ASSIGNMENT — A word-for-word copy of the listing is needed. Retype it in full.

GIVEN DATA —
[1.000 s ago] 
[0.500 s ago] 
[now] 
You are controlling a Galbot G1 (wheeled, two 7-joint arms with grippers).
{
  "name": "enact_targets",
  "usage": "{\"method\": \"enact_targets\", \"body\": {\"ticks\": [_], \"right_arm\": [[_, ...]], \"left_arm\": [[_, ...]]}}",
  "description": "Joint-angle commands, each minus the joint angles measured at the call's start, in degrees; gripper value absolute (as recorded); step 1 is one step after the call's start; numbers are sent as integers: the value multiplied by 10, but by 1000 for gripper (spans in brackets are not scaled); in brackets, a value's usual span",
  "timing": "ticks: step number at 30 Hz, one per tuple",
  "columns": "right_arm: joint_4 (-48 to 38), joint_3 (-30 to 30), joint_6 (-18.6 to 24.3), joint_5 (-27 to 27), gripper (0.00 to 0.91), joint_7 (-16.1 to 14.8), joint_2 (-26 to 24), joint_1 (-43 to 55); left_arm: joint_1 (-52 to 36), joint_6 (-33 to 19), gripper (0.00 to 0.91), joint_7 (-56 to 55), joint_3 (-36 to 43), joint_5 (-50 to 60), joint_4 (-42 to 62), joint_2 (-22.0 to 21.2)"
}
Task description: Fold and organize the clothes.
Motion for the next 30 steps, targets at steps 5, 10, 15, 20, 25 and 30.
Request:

RESPONSE TO THIS TASK —
[1.000 s ago] 
[0.500 s ago] 
[now] 
You are controlling a Galbot G1 (wheeled, two 7-joint arms with grippers).
{
  "name": "enact_targets",
  "usage": "{\"method\": \"enact_targets\", \"body\": {\"ticks\": [_], \"right_arm\": [[_, ...]], \"left_arm\": [[_, ...]]}}",
  "description": "Joint-angle commands, each minus the joint angles measured at the call's start, in degrees; gripper value absolute (as recorded); step 1 is one step after the call's start; numbers are sent as integers: the value multiplied by 10, but by 1000 for gripper (spans in brackets are not scaled); in brackets, a value's usual span",
  "timing": "ticks: step number at 30 Hz, one per tuple",
  "columns": "right_arm: joint_4 (-48 to 38), joint_3 (-30 to 30), joint_6 (-18.6 to 24.3), joint_5 (-27 to 27), gripper (0.00 to 0.91), joint_7 (-16.1 to 14.8), joint_2 (-26 to 24), joint_1 (-43 to 55); left_arm: joint_1 (-52 to 36), joint_6 (-33 to 19), gripper (0.00 to 0.91), joint_7 (-56 to 55), joint_3 (-36 to 43), joint_5 (-50 to 60), joint_4 (-42 to 62), joint_2 (-22.0 to 21.2)"
}
Task description: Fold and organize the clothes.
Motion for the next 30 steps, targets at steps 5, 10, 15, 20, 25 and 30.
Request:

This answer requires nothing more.